▸ TASK
Copy each line below that contains "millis".

Start of STORED DATA

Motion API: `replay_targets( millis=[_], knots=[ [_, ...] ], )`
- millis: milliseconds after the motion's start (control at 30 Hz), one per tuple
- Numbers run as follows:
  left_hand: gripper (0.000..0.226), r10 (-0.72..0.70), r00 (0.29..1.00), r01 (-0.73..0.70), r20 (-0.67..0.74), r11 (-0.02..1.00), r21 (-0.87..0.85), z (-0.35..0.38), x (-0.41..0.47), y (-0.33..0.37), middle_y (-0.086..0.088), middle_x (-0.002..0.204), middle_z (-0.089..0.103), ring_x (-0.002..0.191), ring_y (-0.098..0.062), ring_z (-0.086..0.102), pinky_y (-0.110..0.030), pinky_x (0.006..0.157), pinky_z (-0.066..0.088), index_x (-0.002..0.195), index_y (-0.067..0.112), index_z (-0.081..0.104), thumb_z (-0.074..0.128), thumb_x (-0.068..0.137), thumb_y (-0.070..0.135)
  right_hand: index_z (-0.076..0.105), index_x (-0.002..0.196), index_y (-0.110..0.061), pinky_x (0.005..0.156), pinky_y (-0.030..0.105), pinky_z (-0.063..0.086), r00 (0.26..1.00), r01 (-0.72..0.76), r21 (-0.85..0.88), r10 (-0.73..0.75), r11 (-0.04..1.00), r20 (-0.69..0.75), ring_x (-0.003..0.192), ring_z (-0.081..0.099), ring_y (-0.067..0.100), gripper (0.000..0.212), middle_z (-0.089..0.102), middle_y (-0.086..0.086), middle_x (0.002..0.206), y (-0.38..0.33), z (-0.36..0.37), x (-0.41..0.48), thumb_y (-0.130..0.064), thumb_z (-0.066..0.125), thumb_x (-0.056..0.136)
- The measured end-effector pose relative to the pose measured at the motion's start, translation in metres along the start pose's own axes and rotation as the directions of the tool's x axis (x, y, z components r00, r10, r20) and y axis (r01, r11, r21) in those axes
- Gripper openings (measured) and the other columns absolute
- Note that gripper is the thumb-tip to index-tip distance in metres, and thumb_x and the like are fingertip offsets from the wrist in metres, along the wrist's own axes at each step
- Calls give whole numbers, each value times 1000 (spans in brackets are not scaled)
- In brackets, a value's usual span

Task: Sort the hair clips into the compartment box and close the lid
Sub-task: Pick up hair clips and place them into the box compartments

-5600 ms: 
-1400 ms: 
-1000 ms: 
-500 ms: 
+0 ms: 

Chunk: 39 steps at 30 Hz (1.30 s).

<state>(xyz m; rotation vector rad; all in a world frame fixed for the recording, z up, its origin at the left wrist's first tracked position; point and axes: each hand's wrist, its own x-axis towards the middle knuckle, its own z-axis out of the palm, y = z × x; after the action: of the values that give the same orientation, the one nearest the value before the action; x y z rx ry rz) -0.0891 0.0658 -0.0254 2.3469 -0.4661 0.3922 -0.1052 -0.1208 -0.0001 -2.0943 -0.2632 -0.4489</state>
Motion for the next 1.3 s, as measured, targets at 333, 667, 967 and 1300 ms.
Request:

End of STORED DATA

▸ OUTPUT OF THE TASK
Motion API: `replay_targets( millis=[_], knots=[ [_, ...] ], )`
- millis: milliseconds after the motion's start (control at 30 Hz), one per tuple

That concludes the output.